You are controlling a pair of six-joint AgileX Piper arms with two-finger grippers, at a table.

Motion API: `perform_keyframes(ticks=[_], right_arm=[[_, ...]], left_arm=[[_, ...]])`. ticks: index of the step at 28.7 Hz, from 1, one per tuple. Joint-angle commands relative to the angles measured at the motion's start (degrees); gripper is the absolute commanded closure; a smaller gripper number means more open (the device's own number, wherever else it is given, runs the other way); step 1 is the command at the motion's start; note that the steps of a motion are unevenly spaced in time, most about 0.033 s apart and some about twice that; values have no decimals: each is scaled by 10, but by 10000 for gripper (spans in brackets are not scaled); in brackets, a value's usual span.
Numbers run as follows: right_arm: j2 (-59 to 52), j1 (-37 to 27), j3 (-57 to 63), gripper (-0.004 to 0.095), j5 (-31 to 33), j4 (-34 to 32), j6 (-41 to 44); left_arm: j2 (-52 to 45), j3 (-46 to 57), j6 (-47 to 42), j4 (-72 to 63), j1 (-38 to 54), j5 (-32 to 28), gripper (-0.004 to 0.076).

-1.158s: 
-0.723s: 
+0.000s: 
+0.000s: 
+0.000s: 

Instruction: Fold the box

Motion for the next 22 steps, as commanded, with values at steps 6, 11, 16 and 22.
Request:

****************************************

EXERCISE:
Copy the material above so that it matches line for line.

RESPONSE TO THE TASK:
You are controlling a pair of six-joint AgileX Piper arms with two-finger grippers, at a table.

Motion API: `perform_keyframes(ticks=[_], right_arm=[[_, ...]], left_arm=[[_, ...]])`. ticks: index of the step at 28.7 Hz, from 1, one per tuple. Joint-angle commands relative to the angles measured at the motion's start (degrees); gripper is the absolute commanded closure; a smaller gripper number means more open (the device's own number, wherever else it is given, runs the other way); step 1 is the command at the motion's start; note that the steps of a motion are unevenly spaced in time, most about 0.033 s apart and some about twice that; values have no decimals: each is scaled by 10, but by 10000 for gripper (spans in brackets are not scaled); in brackets, a value's usual span.
Numbers run as follows: right_arm: j2 (-59 to 52), j1 (-37 to 27), j3 (-57 to 63), gripper (-0.004 to 0.095), j5 (-31 to 33), j4 (-34 to 32), j6 (-41 to 44); left_arm: j2 (-52 to 45), j3 (-46 to 57), j6 (-47 to 42), j4 (-72 to 63), j1 (-38 to 54), j5 (-32 to 28), gripper (-0.004 to 0.076).

-1.158s: 
-0.723s: 
+0.000s: 
+0.000s: 
+0.000s: 

Instruction: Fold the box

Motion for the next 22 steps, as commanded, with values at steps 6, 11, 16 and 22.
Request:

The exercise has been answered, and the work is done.